Mengenal E-Procurement, Sistem Pengadaan Barang Jasa Secara Digital

 

 

 

katalog elektronikTentunya procurement dipakai oleh perusahaan untuk mendapatkan barang dan jasa yang sesuai dengan kebutuhan. Dengan demikian, perusahaan akan jauh lebih efisien dan efektif ketika mendapatkan barang atau jasa yang dibutuhkan. Seiring berjalannya waktu, sistem procurement ini bisa dilakukan digital. Seperti apa ya?

 

Mengenal Procurement Konvensional vs Digital

 

Sebelum membahas mengenai software procurement dan pengadaan barang secara digital, Anda perlu mengenal terlebih dahulu procurement itu sendiri. Ini merupakan proses pembelian barang yang dibutuhkan untuk bisnis sebuah perusahaan. Proses procurement sendiri terdiri atas berbagai bagian seperti pemesanan, pemilihan vendor, transaksi pembayaran, kontrak hingga sampai urusan refund.

 

Jika semua proses ini dilakukan secara manual, tentunya procurement membutuhkan koordinasi dari para pekerja atau karyawan. Divisi procurement harus mengurus dan merekap semua berkas yang dibutuhkan. Beberapa jenis procurement yang dibutuhkan antara lain purchase order, surat kontrak, surat penerimaan barang hingga invoice. Inilah yang menjadi faktor kelemahan dari procurement konvensional.

 

Dokumen pendukung yang Anda butuhkan cukup banyak. Belum lagi ada risiko pemesanan yang berulang hingga data inventaris yang kurang akurat karena kesalahan input. Padahal proses procurement harus diawasi dengan tepat supaya bisa membantu perusahaan lebih efisien dan juga efektif. Lalu bagaimana dengan e-procurement?

 

Sesuai dengan namanya, nantinya semua proses akan menggunakan software procurement. Di dalamnya akan membantu divisi tersebut melakukan proses procurement. Pemakaian kertas untuk dokumen sudah tidak banyak lagi dipakai. Prosesnya juga cenderung cepat dan tidak akan banyak terjadi kesalahan.

 

Jenis E-Procurement yang Umum Terjadi

 

Pastinya Anda akan membutuhkan e-procurement untuk kemudahan proses bisnis dan pastinya membuat Anda lebih bisa menghemat dari segi waktu dan biaya. Apalagi e-procurement memiliki dua jenis yang dapat membantu perusahaan.

 

1.e-Tendering

Jenis pertama adalah metode pemilihan penyedia barang atau jasa yang dilakukan secara terbuka dan bisa diikuti oleh semua penyedia yang terdaftar pada sistem pengadaan secara elektronik.

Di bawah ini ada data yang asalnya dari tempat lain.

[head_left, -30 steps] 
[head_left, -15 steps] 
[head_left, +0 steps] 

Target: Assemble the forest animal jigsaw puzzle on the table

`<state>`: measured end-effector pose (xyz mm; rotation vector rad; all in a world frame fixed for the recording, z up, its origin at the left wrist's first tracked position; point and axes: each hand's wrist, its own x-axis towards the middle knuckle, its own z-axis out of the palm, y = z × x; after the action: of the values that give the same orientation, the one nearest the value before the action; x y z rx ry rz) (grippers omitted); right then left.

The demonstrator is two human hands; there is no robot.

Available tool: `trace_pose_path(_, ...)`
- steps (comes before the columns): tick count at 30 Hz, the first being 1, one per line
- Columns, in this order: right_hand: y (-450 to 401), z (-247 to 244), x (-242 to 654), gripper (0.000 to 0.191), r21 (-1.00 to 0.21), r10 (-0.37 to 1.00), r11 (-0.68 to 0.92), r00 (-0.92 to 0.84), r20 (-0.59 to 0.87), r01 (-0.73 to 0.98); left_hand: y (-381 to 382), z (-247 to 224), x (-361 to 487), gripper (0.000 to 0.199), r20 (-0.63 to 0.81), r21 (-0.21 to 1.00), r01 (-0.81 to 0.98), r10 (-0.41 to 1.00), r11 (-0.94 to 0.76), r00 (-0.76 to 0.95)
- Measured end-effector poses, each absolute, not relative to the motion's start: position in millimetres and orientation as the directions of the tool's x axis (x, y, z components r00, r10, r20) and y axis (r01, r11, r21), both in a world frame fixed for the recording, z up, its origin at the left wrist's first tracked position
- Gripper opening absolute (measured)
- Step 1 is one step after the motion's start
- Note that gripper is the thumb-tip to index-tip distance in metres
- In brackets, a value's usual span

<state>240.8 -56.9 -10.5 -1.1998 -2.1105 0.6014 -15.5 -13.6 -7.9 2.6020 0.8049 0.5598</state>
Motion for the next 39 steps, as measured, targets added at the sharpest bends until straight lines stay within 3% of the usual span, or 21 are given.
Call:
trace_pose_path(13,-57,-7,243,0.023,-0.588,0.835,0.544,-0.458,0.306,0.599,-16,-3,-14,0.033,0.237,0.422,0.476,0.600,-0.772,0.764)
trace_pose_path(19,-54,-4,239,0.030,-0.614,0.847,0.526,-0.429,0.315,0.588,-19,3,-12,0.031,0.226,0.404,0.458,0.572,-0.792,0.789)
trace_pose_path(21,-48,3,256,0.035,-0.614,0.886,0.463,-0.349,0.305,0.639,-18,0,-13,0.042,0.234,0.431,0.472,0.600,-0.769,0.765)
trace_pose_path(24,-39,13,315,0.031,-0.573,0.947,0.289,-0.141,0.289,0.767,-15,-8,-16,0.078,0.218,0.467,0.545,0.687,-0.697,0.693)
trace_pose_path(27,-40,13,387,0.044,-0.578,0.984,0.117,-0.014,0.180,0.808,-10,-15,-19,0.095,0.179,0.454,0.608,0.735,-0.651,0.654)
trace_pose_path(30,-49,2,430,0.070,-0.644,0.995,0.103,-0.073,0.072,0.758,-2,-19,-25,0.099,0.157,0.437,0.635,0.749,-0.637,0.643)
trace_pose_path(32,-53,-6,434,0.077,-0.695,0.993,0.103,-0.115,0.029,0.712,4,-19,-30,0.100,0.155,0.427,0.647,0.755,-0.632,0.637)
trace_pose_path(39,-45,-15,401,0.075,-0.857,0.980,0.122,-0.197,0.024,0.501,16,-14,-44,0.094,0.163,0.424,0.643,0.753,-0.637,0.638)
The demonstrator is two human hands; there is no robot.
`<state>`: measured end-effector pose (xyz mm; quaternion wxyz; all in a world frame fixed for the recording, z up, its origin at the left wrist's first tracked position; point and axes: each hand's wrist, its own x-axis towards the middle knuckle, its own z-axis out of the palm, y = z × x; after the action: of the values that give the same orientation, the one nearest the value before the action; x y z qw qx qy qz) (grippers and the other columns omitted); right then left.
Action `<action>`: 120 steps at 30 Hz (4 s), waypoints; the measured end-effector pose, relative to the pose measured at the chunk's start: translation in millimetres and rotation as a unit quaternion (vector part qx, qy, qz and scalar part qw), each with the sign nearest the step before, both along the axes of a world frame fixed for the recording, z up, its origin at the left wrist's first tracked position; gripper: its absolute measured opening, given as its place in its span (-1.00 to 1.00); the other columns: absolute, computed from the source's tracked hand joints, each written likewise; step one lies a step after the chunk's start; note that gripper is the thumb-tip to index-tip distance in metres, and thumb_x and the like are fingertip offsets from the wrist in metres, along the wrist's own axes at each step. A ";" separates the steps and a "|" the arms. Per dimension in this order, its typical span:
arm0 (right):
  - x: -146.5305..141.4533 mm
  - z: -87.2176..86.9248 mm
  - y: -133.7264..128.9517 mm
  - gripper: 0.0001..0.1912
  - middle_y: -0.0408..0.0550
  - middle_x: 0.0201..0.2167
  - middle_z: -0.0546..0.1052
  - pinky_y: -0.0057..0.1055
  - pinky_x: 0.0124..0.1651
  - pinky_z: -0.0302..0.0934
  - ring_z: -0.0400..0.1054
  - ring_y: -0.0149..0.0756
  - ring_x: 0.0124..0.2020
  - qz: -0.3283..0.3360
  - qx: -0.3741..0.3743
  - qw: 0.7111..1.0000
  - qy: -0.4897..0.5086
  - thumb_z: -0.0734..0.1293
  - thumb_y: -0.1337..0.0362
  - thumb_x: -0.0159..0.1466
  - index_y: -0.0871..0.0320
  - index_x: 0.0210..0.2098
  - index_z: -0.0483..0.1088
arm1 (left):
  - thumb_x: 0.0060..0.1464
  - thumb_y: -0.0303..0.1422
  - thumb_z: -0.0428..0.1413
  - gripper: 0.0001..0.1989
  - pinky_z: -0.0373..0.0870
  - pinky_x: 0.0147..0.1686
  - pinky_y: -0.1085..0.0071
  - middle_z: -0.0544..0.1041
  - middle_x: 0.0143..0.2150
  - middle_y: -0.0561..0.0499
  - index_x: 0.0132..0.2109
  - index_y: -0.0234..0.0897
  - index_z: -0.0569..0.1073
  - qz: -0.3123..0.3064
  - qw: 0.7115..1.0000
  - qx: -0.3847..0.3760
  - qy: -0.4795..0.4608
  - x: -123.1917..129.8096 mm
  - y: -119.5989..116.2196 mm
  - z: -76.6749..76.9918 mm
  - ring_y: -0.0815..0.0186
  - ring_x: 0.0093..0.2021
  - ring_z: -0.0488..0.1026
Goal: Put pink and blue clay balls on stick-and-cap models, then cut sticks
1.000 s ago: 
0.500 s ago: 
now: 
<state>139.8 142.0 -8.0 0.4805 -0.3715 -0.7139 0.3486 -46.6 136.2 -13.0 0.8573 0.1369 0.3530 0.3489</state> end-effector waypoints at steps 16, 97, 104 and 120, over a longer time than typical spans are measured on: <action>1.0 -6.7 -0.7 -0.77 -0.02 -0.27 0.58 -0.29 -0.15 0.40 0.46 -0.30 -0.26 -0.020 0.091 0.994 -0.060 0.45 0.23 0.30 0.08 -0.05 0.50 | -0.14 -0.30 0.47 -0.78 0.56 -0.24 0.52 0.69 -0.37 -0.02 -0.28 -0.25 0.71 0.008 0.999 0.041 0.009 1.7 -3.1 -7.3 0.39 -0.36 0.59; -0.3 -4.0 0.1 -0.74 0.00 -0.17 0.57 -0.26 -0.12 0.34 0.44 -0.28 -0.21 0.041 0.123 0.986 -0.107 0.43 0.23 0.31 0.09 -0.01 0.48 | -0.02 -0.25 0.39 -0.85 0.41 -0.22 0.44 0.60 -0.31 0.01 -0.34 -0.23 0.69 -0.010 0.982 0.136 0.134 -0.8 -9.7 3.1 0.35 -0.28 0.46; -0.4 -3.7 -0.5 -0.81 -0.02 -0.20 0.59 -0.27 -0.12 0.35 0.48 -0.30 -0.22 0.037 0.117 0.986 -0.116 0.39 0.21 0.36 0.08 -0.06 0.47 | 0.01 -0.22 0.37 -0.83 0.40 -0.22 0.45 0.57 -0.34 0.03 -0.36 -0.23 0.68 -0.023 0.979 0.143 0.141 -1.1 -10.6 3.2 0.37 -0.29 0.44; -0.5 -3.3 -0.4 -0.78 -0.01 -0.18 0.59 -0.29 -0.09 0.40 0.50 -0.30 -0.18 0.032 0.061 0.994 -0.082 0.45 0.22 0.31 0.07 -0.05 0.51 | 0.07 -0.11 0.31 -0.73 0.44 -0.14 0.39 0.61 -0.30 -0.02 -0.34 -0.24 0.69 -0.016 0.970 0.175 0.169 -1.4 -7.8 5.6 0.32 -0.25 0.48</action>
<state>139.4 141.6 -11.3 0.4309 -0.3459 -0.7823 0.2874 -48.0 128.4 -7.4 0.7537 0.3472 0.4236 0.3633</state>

Penyedia bisa menyampaikan penawaran sesuai dengan kebutuhan perusahaan.

 

2.e-Catalogue

 

Sesuai dengan namanya, ini merupakan katalog elektronik yang memuat daftar jenis, harga barang hingga spesifikasi teknis yang disiapkan oleh para vendor. Dengan demikian, Anda bisa dengan mudah melihat dan menyeleksi mana yang sesuai kebutuhan. Proses pembelian pun bisa dilakukan secara digital atau dikenal dengan e-purchasing.